“To give anything less than your best, is to sacrifice the gift”. When I first heard this quote from Steve Prefontaine I thought “wow yet another shallow quote, another old cliché like “give a hundred and ten percent or leave it all on the floor”. As the day passed I suddenly realized it was much more than a quote, it was one of life’s many values. To never settle for anything less than your best, always strive to do better in whatever it is that you do. Never sell yourself short because the minute you do a life of mediocrity sets in.
As a kid, I always remember my mom struggling to have enough money for rent, food and all the other basis necessities a mother and her child need. She used to always tell me to never give in and never settle for anything because I was capable of so much.

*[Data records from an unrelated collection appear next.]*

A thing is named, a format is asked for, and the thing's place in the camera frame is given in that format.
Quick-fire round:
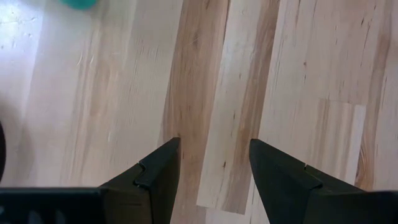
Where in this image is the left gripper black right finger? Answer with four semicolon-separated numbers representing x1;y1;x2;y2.
248;138;398;224

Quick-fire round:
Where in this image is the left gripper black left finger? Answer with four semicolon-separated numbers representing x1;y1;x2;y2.
98;136;182;224

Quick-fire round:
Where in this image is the green translucent plastic bin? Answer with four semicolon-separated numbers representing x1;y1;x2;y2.
60;0;100;11

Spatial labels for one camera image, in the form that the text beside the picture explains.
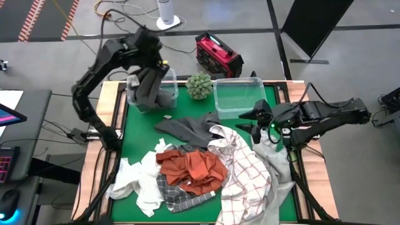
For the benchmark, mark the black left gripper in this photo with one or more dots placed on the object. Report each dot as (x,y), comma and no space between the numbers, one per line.
(153,50)

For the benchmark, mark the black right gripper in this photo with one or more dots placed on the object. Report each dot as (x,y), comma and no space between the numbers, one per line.
(284,118)

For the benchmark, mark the dark gray plain towel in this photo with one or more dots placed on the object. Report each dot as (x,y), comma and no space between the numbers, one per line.
(150,90)
(187,129)

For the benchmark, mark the white red-grid towel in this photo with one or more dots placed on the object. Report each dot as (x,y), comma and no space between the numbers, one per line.
(247,178)

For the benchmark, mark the orange towel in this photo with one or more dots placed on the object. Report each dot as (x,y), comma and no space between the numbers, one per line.
(206,175)
(175,165)

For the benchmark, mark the dark gray white-grid towel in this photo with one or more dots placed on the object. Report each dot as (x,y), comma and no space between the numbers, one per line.
(178,197)

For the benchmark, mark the white plain towel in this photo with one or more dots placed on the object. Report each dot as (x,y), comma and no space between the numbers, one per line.
(143,178)

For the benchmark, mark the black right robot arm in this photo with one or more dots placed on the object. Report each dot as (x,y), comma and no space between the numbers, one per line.
(337,115)

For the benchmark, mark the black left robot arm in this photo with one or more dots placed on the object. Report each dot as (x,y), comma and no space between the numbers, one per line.
(93,72)

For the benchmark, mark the clear plastic bin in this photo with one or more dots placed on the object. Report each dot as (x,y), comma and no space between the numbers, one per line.
(173,90)
(237,97)

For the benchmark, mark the green artificial potted plant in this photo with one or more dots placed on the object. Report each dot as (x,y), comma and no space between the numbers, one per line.
(199,86)

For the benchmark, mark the red and black toolbox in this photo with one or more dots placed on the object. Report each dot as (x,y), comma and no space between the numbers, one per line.
(217,53)

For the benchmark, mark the black orange-striped floor mat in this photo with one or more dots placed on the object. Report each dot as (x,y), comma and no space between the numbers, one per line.
(47,18)

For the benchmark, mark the black power brick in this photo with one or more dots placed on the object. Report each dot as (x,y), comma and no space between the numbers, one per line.
(78,135)

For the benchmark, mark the gray desk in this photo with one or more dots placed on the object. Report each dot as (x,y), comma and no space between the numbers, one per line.
(34,125)

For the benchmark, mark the white paper sheet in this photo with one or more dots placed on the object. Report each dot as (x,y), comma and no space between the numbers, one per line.
(11,97)

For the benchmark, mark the small gray device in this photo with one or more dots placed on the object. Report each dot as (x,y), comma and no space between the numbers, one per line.
(3,65)

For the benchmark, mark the computer monitor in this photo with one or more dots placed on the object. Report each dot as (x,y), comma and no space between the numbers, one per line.
(11,117)

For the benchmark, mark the backlit keyboard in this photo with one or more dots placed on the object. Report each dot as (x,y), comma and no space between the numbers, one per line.
(7,164)

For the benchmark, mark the black computer mouse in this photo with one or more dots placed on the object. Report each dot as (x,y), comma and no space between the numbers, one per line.
(8,203)

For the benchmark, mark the black frame strut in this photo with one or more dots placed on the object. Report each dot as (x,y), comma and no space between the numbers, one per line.
(309,193)
(100,193)

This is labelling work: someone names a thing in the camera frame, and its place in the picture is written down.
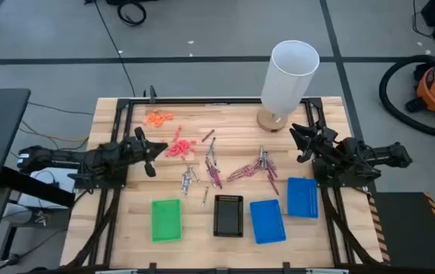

To work hard and appreciate the things I have because I alone earned them. Whatever she did all of her heart went into it and she never complained she just did what she had to do to support us. She always felt she was capable of so much more and vowed to someday finish high school and go to collage for us to have a better shot at life. This was a very valuable lesson I learned at an early age and has helped me significantly throughout my life. Nothing comes easily in this life and it is a constant battle to overcome daily occurrences, but with determination and a strong will to succeed, it helps cope with daily life.
Sophomore year, I was in almost every pre AP class you could imagine, from math to biology, on top of being on two baseball teams and cross country and track. I was constantly bombarded with homework and deadlines< up late at night trying to cram last second homework in, losing lunch periods tying to catch up with the rest of the class. As the year went on I thought about dropping every single one of those classes and just settle for the easy way out. I had a serous talk with my mom and my counselor and decided to stay in the classes and use my time more wisely instead of procrastinating in the last few minuets. From that point on I decided I was not going to quit and just tough it out. I ended up finishing the year and passing every single one of those classes I had once hated. In doing so I bettered my self as a person by not giving up and giving my all those classes. I finished that year with so much confidence and so mush pride. If I had just given into the pressure and dropped the classes, it would have started the bad habit of quitting things in the face of difficult situations, and that is not the mentality I want for myself or my future kids.